Psychotherapist Alan Meara, president of Gestalt Australia & New Zealand, who was a Phd supervisor for the research, said: ''This sixth sense isn't something that is magical. It is something that the human brain is wired to do. The research shows that we do have the capacity to understand people at a deeper level than we normally do in general conversation.''So why the hell aren't our brains working as designed lately? Are we breeding out the empathy gene? Or is it more a matter of social (de)evolution? An interesting article from the generally tabloidish Daily Mail might provide indirect clues to the nurture side of the issue.
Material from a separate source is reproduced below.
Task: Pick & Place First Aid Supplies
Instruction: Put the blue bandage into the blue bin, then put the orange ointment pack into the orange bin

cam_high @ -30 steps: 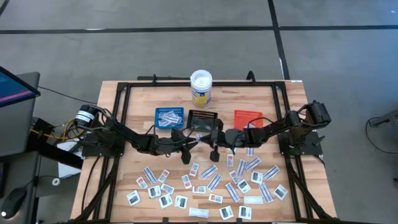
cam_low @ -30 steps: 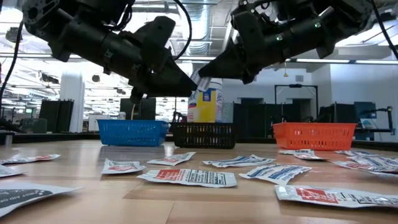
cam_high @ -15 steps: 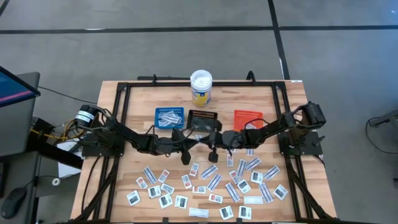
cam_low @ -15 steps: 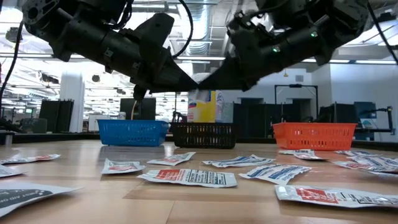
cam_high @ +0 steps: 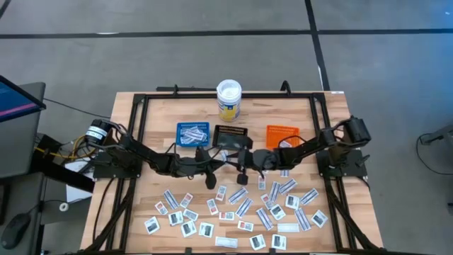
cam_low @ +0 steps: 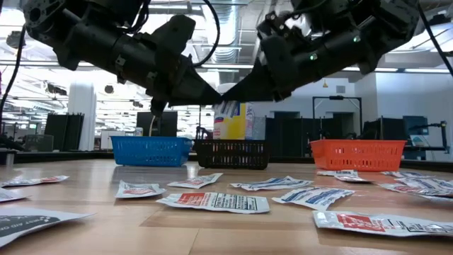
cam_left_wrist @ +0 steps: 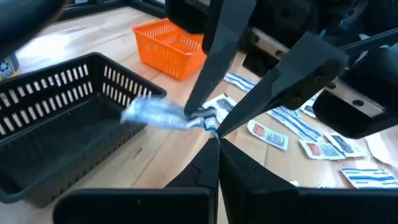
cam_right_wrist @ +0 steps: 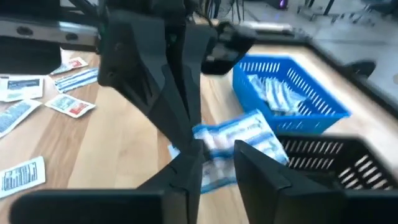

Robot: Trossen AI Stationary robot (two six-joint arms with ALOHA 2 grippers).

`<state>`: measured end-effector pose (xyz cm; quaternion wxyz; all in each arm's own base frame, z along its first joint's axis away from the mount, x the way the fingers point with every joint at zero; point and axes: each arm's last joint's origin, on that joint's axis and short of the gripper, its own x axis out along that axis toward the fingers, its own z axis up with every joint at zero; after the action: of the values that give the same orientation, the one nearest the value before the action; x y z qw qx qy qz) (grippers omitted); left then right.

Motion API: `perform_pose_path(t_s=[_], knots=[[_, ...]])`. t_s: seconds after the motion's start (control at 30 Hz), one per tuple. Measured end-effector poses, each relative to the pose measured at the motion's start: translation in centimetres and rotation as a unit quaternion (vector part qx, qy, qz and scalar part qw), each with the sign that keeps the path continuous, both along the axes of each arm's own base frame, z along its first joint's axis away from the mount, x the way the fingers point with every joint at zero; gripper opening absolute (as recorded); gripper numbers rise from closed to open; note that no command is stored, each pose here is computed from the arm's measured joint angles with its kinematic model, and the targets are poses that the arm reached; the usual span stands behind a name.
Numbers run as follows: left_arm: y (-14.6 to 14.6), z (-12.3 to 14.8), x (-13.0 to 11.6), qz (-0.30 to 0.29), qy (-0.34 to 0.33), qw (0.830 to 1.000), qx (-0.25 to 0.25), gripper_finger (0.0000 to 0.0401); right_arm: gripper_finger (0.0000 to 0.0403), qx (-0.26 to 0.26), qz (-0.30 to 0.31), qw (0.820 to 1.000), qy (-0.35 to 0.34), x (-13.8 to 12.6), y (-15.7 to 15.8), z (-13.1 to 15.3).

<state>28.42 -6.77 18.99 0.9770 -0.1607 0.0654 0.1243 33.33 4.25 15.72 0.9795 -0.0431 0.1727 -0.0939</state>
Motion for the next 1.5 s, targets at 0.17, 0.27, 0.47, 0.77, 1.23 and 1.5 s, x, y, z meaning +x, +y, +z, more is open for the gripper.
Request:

The article ends with a quote from psychology researcher Darcia Narvaez:
'There's an epidemic of anxiety among the young,' she said. 'Kids who don't get the emotional nurturing they need in early life tend to be more self-centred. They don't have the same compassion-related emotions as kids who were raised by warm, responsive families.'Sounds obvious enough...but maybe there's a darker implication here. Is the apparent rise of rampant narcissism a snowballing cycle of increasingly bad parenting? If one thinks of emotional detachment as a form of child abuse, it's easy to compare to studies showing that the abused tend overwhelmingly toward abusing their own kids.
Imagine if we gave physically abused children a pill to mitigate their symptoms, and left it at that.